> What you should do
The whole of the material needs to be repeated exactly, line for line.

(Beginning of Dataset excerpts)

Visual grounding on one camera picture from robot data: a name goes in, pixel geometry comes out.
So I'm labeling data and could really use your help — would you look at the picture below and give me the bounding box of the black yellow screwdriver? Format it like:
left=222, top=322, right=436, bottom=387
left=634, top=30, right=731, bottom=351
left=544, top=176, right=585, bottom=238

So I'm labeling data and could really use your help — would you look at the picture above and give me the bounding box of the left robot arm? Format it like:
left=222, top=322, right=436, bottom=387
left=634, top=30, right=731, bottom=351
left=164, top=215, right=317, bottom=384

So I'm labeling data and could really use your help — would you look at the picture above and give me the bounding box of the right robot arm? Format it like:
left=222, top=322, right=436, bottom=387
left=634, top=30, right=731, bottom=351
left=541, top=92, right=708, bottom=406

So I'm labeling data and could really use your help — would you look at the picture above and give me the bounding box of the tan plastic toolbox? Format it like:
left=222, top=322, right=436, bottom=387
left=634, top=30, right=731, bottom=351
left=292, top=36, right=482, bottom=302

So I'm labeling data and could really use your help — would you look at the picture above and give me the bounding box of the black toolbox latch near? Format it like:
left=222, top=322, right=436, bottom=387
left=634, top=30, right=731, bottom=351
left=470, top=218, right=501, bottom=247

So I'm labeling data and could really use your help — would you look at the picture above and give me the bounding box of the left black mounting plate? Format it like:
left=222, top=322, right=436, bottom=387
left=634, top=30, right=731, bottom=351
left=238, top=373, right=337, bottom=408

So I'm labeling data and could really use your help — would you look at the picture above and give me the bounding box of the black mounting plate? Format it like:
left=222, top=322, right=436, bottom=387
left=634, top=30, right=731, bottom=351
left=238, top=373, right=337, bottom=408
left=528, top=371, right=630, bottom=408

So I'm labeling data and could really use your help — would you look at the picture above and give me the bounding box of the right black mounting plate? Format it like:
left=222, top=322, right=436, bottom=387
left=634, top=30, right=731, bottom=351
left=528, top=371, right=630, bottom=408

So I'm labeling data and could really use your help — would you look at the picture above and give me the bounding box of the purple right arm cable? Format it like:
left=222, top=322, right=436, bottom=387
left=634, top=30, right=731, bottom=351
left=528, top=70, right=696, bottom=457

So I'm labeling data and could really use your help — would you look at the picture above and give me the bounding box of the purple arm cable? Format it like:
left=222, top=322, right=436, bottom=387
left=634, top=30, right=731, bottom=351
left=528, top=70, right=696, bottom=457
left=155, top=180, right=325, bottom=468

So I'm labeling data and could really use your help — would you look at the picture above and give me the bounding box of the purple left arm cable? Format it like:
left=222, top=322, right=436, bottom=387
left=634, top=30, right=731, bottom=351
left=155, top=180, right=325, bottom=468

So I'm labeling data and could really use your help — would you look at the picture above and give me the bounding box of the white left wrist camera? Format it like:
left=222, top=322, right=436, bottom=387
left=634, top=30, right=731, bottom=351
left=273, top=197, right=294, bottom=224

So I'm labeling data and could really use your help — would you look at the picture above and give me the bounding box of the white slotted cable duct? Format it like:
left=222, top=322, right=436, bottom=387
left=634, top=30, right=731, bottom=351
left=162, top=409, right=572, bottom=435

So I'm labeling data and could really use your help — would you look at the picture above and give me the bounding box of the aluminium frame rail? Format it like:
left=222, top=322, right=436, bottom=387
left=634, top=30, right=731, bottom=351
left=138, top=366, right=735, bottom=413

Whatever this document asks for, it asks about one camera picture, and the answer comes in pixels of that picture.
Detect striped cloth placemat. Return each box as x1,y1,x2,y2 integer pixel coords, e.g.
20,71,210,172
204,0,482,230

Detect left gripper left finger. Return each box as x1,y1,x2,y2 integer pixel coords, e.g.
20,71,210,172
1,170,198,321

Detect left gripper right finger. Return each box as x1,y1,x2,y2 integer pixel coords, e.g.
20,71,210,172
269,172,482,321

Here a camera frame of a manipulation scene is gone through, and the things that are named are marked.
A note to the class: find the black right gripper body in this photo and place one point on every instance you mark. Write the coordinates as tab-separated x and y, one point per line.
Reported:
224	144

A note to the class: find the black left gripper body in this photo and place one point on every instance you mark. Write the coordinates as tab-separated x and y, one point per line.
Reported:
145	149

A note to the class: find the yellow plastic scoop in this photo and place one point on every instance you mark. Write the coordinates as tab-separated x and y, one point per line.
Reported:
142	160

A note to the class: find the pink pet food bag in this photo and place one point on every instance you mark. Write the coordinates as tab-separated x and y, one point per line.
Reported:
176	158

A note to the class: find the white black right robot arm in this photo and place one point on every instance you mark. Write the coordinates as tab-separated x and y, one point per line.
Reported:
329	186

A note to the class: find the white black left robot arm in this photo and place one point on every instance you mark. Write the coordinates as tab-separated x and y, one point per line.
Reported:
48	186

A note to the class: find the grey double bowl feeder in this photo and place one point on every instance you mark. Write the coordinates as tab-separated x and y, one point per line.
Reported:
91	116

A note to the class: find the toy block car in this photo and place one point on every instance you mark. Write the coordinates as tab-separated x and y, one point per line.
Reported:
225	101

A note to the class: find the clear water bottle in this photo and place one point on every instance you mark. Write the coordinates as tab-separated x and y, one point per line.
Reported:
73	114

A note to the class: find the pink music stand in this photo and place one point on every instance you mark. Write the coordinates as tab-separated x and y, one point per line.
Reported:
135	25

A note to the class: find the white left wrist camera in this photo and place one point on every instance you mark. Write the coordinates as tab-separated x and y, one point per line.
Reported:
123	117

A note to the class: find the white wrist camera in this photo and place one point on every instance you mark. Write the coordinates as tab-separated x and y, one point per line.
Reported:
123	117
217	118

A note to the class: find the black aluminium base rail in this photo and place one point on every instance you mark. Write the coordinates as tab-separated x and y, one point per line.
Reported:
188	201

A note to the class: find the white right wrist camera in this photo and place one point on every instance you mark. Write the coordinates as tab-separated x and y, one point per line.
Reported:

(End of Dataset excerpts)

> Response
Visual grounding on one camera picture from robot data: a name goes in, pixel geometry comes out.
So I'm labeling data and could really use your help — would you look at the picture below and give me the bounding box of the black yellow screwdriver? Format it like:
left=222, top=322, right=436, bottom=387
left=634, top=30, right=731, bottom=351
left=544, top=176, right=585, bottom=238

So I'm labeling data and could really use your help — would you look at the picture above and give me the bounding box of the left robot arm? Format it like:
left=222, top=322, right=436, bottom=387
left=634, top=30, right=731, bottom=351
left=164, top=215, right=317, bottom=384

So I'm labeling data and could really use your help — would you look at the picture above and give me the bounding box of the right robot arm? Format it like:
left=222, top=322, right=436, bottom=387
left=634, top=30, right=731, bottom=351
left=541, top=92, right=708, bottom=406

So I'm labeling data and could really use your help — would you look at the picture above and give me the bounding box of the tan plastic toolbox? Format it like:
left=222, top=322, right=436, bottom=387
left=634, top=30, right=731, bottom=351
left=292, top=36, right=482, bottom=302

So I'm labeling data and could really use your help — would you look at the picture above and give me the bounding box of the black toolbox latch near? Format it like:
left=222, top=322, right=436, bottom=387
left=634, top=30, right=731, bottom=351
left=470, top=218, right=501, bottom=247

So I'm labeling data and could really use your help — would you look at the picture above and give me the bounding box of the left black mounting plate? Format it like:
left=222, top=322, right=436, bottom=387
left=634, top=30, right=731, bottom=351
left=238, top=373, right=337, bottom=408

So I'm labeling data and could really use your help — would you look at the picture above and give me the bounding box of the black mounting plate? Format it like:
left=222, top=322, right=436, bottom=387
left=634, top=30, right=731, bottom=351
left=238, top=373, right=337, bottom=408
left=528, top=371, right=630, bottom=408

So I'm labeling data and could really use your help — would you look at the picture above and give me the bounding box of the right black mounting plate? Format it like:
left=222, top=322, right=436, bottom=387
left=634, top=30, right=731, bottom=351
left=528, top=371, right=630, bottom=408

So I'm labeling data and could really use your help — would you look at the picture above and give me the bounding box of the purple right arm cable? Format it like:
left=222, top=322, right=436, bottom=387
left=634, top=30, right=731, bottom=351
left=528, top=70, right=696, bottom=457

So I'm labeling data and could really use your help — would you look at the picture above and give me the bounding box of the purple arm cable? Format it like:
left=222, top=322, right=436, bottom=387
left=634, top=30, right=731, bottom=351
left=528, top=70, right=696, bottom=457
left=155, top=180, right=325, bottom=468

So I'm labeling data and could really use your help — would you look at the picture above and give me the bounding box of the purple left arm cable? Format it like:
left=222, top=322, right=436, bottom=387
left=634, top=30, right=731, bottom=351
left=155, top=180, right=325, bottom=468

So I'm labeling data and could really use your help — would you look at the picture above and give me the bounding box of the white left wrist camera? Format it like:
left=222, top=322, right=436, bottom=387
left=634, top=30, right=731, bottom=351
left=273, top=197, right=294, bottom=224

So I'm labeling data and could really use your help — would you look at the picture above and give me the bounding box of the white slotted cable duct? Format it like:
left=222, top=322, right=436, bottom=387
left=634, top=30, right=731, bottom=351
left=162, top=409, right=572, bottom=435

So I'm labeling data and could really use your help — would you look at the picture above and give me the bounding box of the aluminium frame rail? Format it like:
left=222, top=322, right=436, bottom=387
left=634, top=30, right=731, bottom=351
left=138, top=366, right=735, bottom=413

Whatever this document asks for, it asks about one camera picture, and the answer comes in pixels of that picture.
Detect striped cloth placemat. Return each box as x1,y1,x2,y2 integer pixel coords, e.g.
20,71,210,172
204,0,482,230

Detect left gripper left finger. Return each box as x1,y1,x2,y2 integer pixel coords, e.g.
20,71,210,172
1,170,198,321

Detect left gripper right finger. Return each box as x1,y1,x2,y2 integer pixel coords, e.g.
20,71,210,172
269,172,482,321

Here a camera frame of a manipulation scene is gone through, and the things that are named are marked.
A note to the class: find the black right gripper body in this photo and place one point on every instance you mark. Write the coordinates as tab-separated x and y, one point per line.
Reported:
224	144

A note to the class: find the black left gripper body in this photo and place one point on every instance you mark. Write the coordinates as tab-separated x and y, one point per line.
Reported:
145	149

A note to the class: find the yellow plastic scoop in this photo and place one point on every instance you mark. Write the coordinates as tab-separated x and y, one point per line.
Reported:
142	160

A note to the class: find the pink pet food bag in this photo and place one point on every instance you mark. Write the coordinates as tab-separated x and y, one point per line.
Reported:
176	158

A note to the class: find the white black right robot arm in this photo and place one point on every instance you mark. Write the coordinates as tab-separated x and y, one point per line.
Reported:
329	186

A note to the class: find the white black left robot arm in this photo and place one point on every instance you mark. Write the coordinates as tab-separated x and y, one point per line.
Reported:
48	186

A note to the class: find the grey double bowl feeder in this photo and place one point on every instance you mark. Write the coordinates as tab-separated x and y, one point per line.
Reported:
91	116

A note to the class: find the toy block car in this photo and place one point on every instance you mark. Write the coordinates as tab-separated x and y, one point per line.
Reported:
225	101

A note to the class: find the clear water bottle in this photo and place one point on every instance you mark. Write the coordinates as tab-separated x and y, one point per line.
Reported:
73	114

A note to the class: find the pink music stand in this photo and place one point on every instance you mark. Write the coordinates as tab-separated x and y, one point per line.
Reported:
135	25

A note to the class: find the white left wrist camera in this photo and place one point on every instance you mark. Write the coordinates as tab-separated x and y, one point per line.
Reported:
123	117

A note to the class: find the white wrist camera in this photo and place one point on every instance you mark. Write the coordinates as tab-separated x and y, one point per line.
Reported:
123	117
217	118

A note to the class: find the black aluminium base rail in this photo and place one point on every instance you mark. Write the coordinates as tab-separated x and y, one point per line.
Reported:
188	201

A note to the class: find the white right wrist camera in this photo and place one point on every instance you mark. Write the coordinates as tab-separated x and y, one point per line.
Reported:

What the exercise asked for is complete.